La majorité de ces variants néandertaliens (SNP) résident dans des régions « non codantes » et exercent leur effet en régulant des gènes voisins (il est donc incorrect de parler de gènes néandertaliens).
Des associations surprenantes
Certaines de ces associations n’ont pas surpris les chercheurs. Les Néandertaliens ont vécu hors d’Afrique suffisamment longtemps pour s’adapter au climat, à l’alimentation et aux microbes des hautes latitudes ; on pouvait donc s’attendre à ce que l’ADN néandertalien chez l’homme moderne ait pu aider nos ancêtres à survivre dans leur nouvel environnement, un avantage devenu délétère dans l’environnement d’aujourd’hui.
Ainsi, par exemple, la coagulation est l’une des réponses immunes les plus immédiates aux blessures et aux potentielles infections ; le variant associé à l’hypercoagulabilité aurait pu ainsi aider les premiers hommes modernes sortis d’Afrique. La kératose actinique, une lésion cutanée précancéreuse se développant après surexposition prolongée au soleil, est causée par une dysfonction des kératinocytes, des cellules jouant un rôle essentiel dans la barrière contre les dommages environnementaux, tels les UV et agents pathogènes.
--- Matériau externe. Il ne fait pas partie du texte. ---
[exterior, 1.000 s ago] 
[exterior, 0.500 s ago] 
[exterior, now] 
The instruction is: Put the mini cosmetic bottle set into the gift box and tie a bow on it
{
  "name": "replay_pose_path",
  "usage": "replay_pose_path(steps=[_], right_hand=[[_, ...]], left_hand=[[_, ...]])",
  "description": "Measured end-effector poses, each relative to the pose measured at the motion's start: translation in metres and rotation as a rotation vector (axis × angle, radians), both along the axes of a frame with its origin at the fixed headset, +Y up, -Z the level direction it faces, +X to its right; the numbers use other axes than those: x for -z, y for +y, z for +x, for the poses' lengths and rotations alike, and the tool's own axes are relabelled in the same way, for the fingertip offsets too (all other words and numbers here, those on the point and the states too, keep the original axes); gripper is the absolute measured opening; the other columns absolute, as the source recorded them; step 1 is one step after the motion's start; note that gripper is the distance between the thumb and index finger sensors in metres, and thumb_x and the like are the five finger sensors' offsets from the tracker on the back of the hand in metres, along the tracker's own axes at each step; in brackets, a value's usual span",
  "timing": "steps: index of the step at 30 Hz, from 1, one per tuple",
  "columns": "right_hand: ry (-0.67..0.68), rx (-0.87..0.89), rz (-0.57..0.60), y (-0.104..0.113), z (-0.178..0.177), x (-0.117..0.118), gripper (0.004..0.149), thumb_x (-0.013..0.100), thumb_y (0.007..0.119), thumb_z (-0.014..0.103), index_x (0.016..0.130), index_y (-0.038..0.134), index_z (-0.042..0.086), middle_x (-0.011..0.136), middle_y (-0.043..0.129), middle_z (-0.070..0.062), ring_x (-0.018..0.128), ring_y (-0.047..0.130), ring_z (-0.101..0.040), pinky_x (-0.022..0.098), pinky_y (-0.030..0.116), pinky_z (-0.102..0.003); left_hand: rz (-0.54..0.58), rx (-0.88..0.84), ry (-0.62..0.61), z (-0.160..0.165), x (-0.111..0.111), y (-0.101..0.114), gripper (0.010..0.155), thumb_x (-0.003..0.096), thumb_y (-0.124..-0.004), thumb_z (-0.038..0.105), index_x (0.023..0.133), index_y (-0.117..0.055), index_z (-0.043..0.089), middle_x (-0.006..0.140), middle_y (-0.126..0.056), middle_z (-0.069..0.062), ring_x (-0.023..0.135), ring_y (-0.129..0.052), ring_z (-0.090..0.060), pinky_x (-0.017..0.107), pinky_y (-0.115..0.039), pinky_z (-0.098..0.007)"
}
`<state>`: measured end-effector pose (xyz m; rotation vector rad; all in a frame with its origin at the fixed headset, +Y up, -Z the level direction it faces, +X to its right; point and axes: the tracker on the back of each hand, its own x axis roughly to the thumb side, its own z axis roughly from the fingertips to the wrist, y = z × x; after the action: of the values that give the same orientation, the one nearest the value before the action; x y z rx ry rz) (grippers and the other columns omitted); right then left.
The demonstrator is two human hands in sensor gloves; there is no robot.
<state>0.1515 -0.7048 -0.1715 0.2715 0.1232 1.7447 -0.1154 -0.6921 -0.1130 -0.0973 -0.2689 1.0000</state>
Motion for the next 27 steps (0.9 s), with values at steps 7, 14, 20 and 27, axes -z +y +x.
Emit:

D’autres associations sont plus surprenantes, comme le variant lié au tabagisme (majorant le risque de dépendance à la nicotine) et les variants associés à la dépression (certains majorant le risque, d’autres le diminuant). Il est aussi possible que ces variants n’étaient pas adaptatifs chez nos ancêtres, mais comme ils n’étaient pas non plus très délétères, ils ont survécu dans le génome.
Un nombre surprenant de variants néandertaliens sont associés a des effets neurologiques et psychiatriques, mais comme le remarque Corinne Simonti, « puisque le cerveau est incroyablement complexe, il est raisonnable de s’attendre à ce que l’introduction de changements provenant d’une voie évolutive différente puisse avoir des conséquences négatives ». Il reste encore beaucoup à apprendre. Les chercheurs veulent maintenant élargir leur étude à des cohortes plus grandes et diverses (pas seulement européennes), étudier des traits plus complexes et détaillés, déterminer comment l’ADN néandertalien exerce ses effets au niveau moléculaire, et enfin développer de meilleurs modèles pour expliquer comment la sélection a agi sur l’ADN néandertalien.
Science 12 février 2016, Simonti et coll.